Fullcast was built for RevOps leaders by RevOps leaders with a goal of bringing together all of the moving pieces of our clients’ sales go-to-market strategies and automating their execution.

You have spent months building territory plans, refining forecasts, and optimizing sales processes. Now you are wondering whether your compensation reflects that impact. The average sales operations manager in the United States earns $105,855 per year. Depending on where you work, the size of your company, and your specific skill set, your total compensation could land anywhere from $85,000 to well over $170,000.

That gap exists for a reason. Sales ops managers who own strategic functions like quota design, forecasting, and commission management consistently out-earn those who stay in tactical execution mode. The difference between a six-figure base and a senior leadership trajectory often comes down to how well you can tie your work to revenue outcomes.

This guide breaks down exactly what drives sales ops manager compensation in 2026 and how to position yourself at the top of the range. Whether you are evaluating a job offer, preparing for a compensation conversation, or planning your next career move, this is the benchmark data and strategic context you need to make a confident decision.

What Does a Sales Operations Manager Actually Do?

Sales operations managers own the operational backbone of revenue organizations. The title shows up across startups, mid-market companies, and enterprises, but the core responsibilities remain consistent.

Sales operations managers are responsible for territory planning, quota management, sales process optimization, tech stack administration, forecasting, and performance analytics. They build the Salesforce dashboards that surface pipeline risks at 7 AM, design the territory carve that determines which rep gets the Fortune 500 account, and create the commission structures that drive Q4 behavior. They also translate executive revenue targets into operational plans that sales teams can execute against.

This role sits at the intersection of strategy and execution. A sales ops analyst builds reports and maintains CRM data. A sales ops specialist optimizes specific processes or tools. A sales ops manager owns the end-to-end operational framework, leads cross-functional initiatives, and often manages a team. That difference in scope and seniority is exactly why compensation jumps significantly at the manager level.

Sales ops managers bridge frontline sales teams and executive leadership. They turn raw pipeline data into forecasts that inform board-level decisions. They identify process bottlenecks that cost the organization revenue. And they design compensation structures that align seller behavior with company goals.

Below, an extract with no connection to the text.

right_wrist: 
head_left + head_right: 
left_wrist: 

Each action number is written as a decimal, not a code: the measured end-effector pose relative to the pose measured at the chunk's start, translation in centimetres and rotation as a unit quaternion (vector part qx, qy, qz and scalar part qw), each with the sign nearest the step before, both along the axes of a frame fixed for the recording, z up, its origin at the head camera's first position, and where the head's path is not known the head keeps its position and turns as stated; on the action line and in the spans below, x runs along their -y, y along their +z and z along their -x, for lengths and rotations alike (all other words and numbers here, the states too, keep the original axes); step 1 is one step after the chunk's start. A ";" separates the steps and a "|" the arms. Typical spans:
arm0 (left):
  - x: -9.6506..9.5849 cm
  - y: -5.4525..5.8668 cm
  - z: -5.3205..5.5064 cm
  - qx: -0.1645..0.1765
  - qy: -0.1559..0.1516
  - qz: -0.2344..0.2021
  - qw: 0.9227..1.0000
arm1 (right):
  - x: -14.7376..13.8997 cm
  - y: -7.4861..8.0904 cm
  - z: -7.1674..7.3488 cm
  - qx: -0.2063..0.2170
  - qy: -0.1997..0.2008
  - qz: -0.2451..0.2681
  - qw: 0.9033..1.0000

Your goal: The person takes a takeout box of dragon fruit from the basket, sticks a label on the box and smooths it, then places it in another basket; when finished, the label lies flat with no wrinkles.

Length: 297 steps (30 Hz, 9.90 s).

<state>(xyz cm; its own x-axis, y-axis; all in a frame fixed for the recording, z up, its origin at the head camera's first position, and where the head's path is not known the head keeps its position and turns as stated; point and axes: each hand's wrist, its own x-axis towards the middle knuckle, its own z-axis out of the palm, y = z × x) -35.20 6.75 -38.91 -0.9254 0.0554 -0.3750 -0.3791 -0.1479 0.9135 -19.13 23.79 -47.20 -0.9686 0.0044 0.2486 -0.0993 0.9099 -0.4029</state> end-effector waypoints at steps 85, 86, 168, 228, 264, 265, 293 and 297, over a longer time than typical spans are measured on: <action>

Understanding the distinction between RevOps vs sales ops matters here too. Many organizations are consolidating sales, marketing, and customer success operations under a single RevOps umbrella. Sales ops managers who understand this broader ecosystem position themselves for higher compensation and faster career advancement.

Sales Ops Manager Salary: National Averages

Multiple compensation platforms confirm that sales ops manager base salaries cluster in a consistent range. Total compensation, however, tells a more complete story.

Salary.com places the national average at $105,855. Built In reports a slightly higher figure of $108,319, with additional cash compensation averaging $16,485 on top of base pay. That additional cash typically comes from annual bonuses, profit sharing, or performance-based incentives.

When you factor in variable compensation, the total earnings for a sales ops manager often land between $120,000 and $130,000 at the national median. Top performers in high-demand markets can push well beyond that range.

Most sales ops manager roles structure compensation as 80-90% base salary with 10-20% variable pay. This differs from frontline sales roles where the split might be 50/50 or 60/40. The heavier base weighting reflects the operational nature of the role, though managers who own commission design or quota attainment outcomes sometimes negotiate higher variable components.

Why do different sources report different numbers? Methodology matters. Some platforms weight toward enterprise companies, which skew higher. Others include a broader mix of company sizes and geographies. The best approach is to triangulate across multiple sources and then adjust for your specific market, company size, and experience level.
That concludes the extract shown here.